Re[Python-Dev] #pragmas in Python source code

M.-A. Lemburg mal@lemburg.com
Fri, 14 Apr 2000 23:22:08 +0200


Fredrik Lundh wrote:
> 
> M.-A. Lemburg <mal@lemburg.com> wrote:
> > > but they won't -- if you don't use an encoding directive, and
> > > don't use 8-bit characters in your string literals, everything
> > > works as before.
> > >
> > > (that's why the default is "none" and not "utf-8")
> > >
> > > if you use 8-bit characters in your source code and wish to
> > > add an encoding directive, you need to add the right encoding
> > > directive...
> >
> > Fair enough, but this would render all the auto-coercion
> > code currently in 1.6 useless -- all string to Unicode
> > conversions would have to raise an exception.
> 
> I though it was rather clear by now that I think the auto-
> conversion stuff *is* useless...
>
> but no, that doesn't mean that all string to unicode conversions
> need to raise exceptions -- any 8-bit unicode character obviously
> fits into a 16-bit unicode character, just like any integer fits in a
> long integer.
> 
> if you convert the other way, you might get an OverflowError, just
> like converting from a long integer to an integer may give you an
> exception if the long integer is too large to be represented as an
> ordinary integer.  after all,
> 
>     i = int(long(v))
> 
> doesn't always raise an exception...

This is exactly the same as proposing to change the default
encoding to Latin-1.

I don't have anything against that (being a native Latin-1
user :), but I would assume that other native language
writer sure do: e.g. all programmers not using Latin-1
as native encoding (and there are lots of them).

> > > > > why keep on pretending that strings and strings are two
> > > > > different things?  it's an artificial distinction, and it only
> > > > > causes problems all over the place.
> > > >
> > > > Sure. The point is that we can't just drop the old 8-bit
> > > > strings... not until Py3K at least (and as Fred already
> > > > said, all standard editors will have native Unicode support
> > > > by then).
> > >
> > > I discussed that in my original "all characters are unicode
> > > characters" proposal.  in my proposal, the standard string
> > > type will have to roles: a string either contains unicode
> > > characters, or binary bytes.
> > >
> > > -- if it contains unicode characters, python guarantees that
> > > methods like strip, lower (etc), and regular expressions work
> > > as expected.
> > >
> > > -- if it contains binary data, you can still use indexing, slicing,
> > > find, split, etc.  but they then work on bytes, not on chars.
> > >
> > > it's still up to the programmer to keep track of what a certain
> > > string object is (a real string, a chunk of binary data, an en-
> > > coded string, a jpeg image, etc).  if the programmer wants
> > > to convert between a unicode string and an external encoding
> > > to use a certain unicode encoding, she needs to spell it out.
> > > the codecs are never called "under the hood".
> > >
> > > (note that if you encode a unicode string into some other
> > > encoding, the result is binary buffer.  operations like strip,
> > > lower et al does *not* work on encoded strings).
> >
> > Huh ? If the programmer already knows that a certain
> > string uses a certain encoding, then he can just as well
> > convert it to Unicode by hand using the right encoding
> > name.
> 
> I thought that was what I said, but the text was garbled.  let's
> try again:
> 
>     if the programmer wants to convert between a unicode
>     string and a buffer containing encoded text, she needs
>     to spell it out.  the codecs are never called "under the
>     hood"

Again and again...

The orginal intent of the Unicode integration was trying to
make Unicode and 8-bit strings interoperate without too
much user intervention.
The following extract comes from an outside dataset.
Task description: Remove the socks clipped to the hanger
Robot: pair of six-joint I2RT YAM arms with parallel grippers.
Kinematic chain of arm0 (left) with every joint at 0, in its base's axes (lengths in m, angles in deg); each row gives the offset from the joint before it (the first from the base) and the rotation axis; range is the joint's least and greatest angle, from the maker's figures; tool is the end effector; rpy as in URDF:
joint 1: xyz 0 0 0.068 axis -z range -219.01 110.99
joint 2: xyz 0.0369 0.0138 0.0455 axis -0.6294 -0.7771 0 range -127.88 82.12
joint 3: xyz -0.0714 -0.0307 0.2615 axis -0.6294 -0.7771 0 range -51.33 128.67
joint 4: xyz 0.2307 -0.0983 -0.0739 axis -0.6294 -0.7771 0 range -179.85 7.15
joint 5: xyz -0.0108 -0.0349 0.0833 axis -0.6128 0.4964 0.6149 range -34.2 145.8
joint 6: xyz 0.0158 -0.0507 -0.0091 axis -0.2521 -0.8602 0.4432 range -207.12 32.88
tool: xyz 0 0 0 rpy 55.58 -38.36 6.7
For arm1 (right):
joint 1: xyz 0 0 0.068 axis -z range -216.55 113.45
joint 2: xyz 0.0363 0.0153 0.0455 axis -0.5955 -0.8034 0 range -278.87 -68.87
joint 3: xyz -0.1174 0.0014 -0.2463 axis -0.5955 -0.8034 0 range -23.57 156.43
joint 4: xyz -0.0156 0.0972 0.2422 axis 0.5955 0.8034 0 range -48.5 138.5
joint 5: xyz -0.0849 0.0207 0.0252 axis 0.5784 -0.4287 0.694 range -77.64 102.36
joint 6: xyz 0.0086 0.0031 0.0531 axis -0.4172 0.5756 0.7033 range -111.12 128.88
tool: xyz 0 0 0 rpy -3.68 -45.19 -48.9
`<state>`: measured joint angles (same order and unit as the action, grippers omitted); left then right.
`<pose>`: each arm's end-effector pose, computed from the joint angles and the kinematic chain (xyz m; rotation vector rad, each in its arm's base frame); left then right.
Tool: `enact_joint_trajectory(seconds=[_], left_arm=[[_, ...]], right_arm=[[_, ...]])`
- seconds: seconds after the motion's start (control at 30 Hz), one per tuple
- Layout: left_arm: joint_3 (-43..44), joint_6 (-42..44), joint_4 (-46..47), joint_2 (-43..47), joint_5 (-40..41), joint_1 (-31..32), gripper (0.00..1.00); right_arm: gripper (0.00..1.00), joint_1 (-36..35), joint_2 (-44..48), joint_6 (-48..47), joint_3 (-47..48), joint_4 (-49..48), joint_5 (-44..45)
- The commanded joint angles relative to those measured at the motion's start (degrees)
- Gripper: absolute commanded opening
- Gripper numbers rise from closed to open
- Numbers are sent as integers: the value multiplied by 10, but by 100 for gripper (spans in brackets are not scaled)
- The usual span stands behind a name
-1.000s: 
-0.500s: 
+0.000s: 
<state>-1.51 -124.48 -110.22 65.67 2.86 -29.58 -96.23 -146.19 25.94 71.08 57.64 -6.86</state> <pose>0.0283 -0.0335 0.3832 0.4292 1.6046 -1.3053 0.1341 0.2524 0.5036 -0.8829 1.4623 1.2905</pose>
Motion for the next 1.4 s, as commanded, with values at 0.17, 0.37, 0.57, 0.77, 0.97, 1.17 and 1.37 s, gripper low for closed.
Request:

At a cost (the UTF-8 encoding), but
then if you do use this encoding (and this is not far fetched
since there are input sources which do return UTF-8, e.g.
TCL), the Unicode implementation will apply all its knowledge
in order to get you satisfied. 

If you don't like this, you can always apply explicit
conversion calls wherever needed. Latin-1 and UTF-8
are not compatible, the conversion is very likely to 
cause an exception, so the user will indeed be informed
about this failure.
 
> > The whole point we are talking about here is that when
> > having the implementation convert a string to Unicode all
> > by itself it needs to know which encoding to use. This is
> > where we have decided long ago that UTF-8 should be
> > used.
> 
> does "long ago" mean that the decision cannot be
> questioned?  what's going on here?
> 
> face it, I don't want to guess when and how the interpreter
> will convert strings for me.  after all, this is Python, not Perl.
> 
> if I want to convert from a "string of characters" to a byte
> buffer using a certain character encoding, let's make that
> explicit.

Hey, there's nothing which prevents you from doing so
explicitly.
 
> Python doesn't convert between other data types for me, so
> why should strings be a special case?

Sure it does: 1.5 + 2 == 3.5, 2L + 3 == 5L, etc...
 
> > The pragma discussion is about a totally different
> > issue: pragmas could make it possible for the programmer
> > to tell the *compiler* which encoding to use for literal
> > u"unicode" strings -- nothing more. Since "8-bit" strings
> > currently don't have an encoding attached to them we store
> > them as-is.
> 
> what do I have to do to make you read my proposal?
> 
> shout?
> 
> okay, I'll try:
> 
>     THERE SHOULD BE JUST ONE INTERNAL CHARACTER
>     SET IN PYTHON 1.6: UNICODE.

Please don't shout... simply read on...

Note that you are again argueing for using Latin-1 as
default encoding -- why don't you simply make this fact
explicit ?
 
> for consistency, let this be true for both 8-bit and 16-bit
> strings (as well as Py3K's 31-bit strings ;-).
> 
> there are many possible external string encodings, just like there
> are many possible external integer encodings.   but for integers,
> that's not something that the core implementation cares much
> about.  why are strings different?
> 
> > I don't want to get into designing a completely new
> > character container type here... this can all be done for Py3K,
> > but not now -- it breaks things at too many ends (even though
> > it would solve the issues with strings being used in different
> > contexts).
> 
> you don't need to -- you only need to define how the *existing*
> string type should be used.  in my proposal, it can be used in two
> ways:
> 
> -- as a string of unicode characters (restricted to the
>    0-255 subset, by obvious reasons).  given a string 's',
>    len(s) is always the number of characters, s[i] is the
>    i'th character, etc.
> 
> or
> 
> -- as a buffer containing binary bytes. given a buffer 'b',
>    len(b) is always the number of bytes, b[i] is the i'th
>    byte, etc.
> 
> this is one flavour less than in the 1.6 alphas -- where strings sometimes
> contain UTF-8 (and methods like upper etc doesn't work), sometimes an
> 8-bit character set (and upper works), and sometimes binary buffers (for
> which upper doesn't work).

Strings always contain data -- there's no encoding attached
to them. If the user calls .upper() on a binary string the
output will most probably no longer be usable... but that's
the programmers fault, not the string type's fault.
 
> (hmm.  I've said all this before, haven't I?)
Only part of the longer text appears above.